Take the whole listing and reproduce it exactly, pictures excepted.

DATA PROVIDED:
::::::::::

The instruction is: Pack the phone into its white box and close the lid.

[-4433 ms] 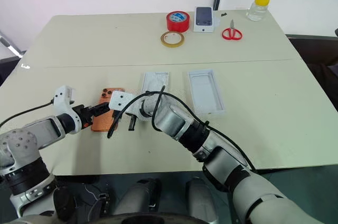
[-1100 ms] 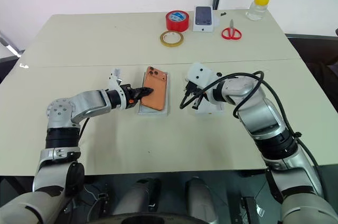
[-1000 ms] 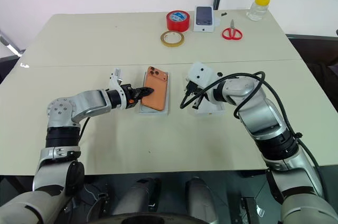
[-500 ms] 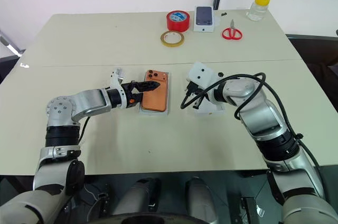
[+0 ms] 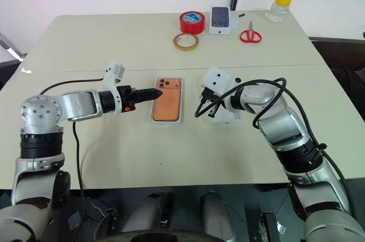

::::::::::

WRITTEN SOLUTION:
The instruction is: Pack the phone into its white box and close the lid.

[-4433 ms] 
[-1100 ms] 
[-1000 ms] 
[-500 ms] 
[+0 ms] 

The work on this exercise is complete.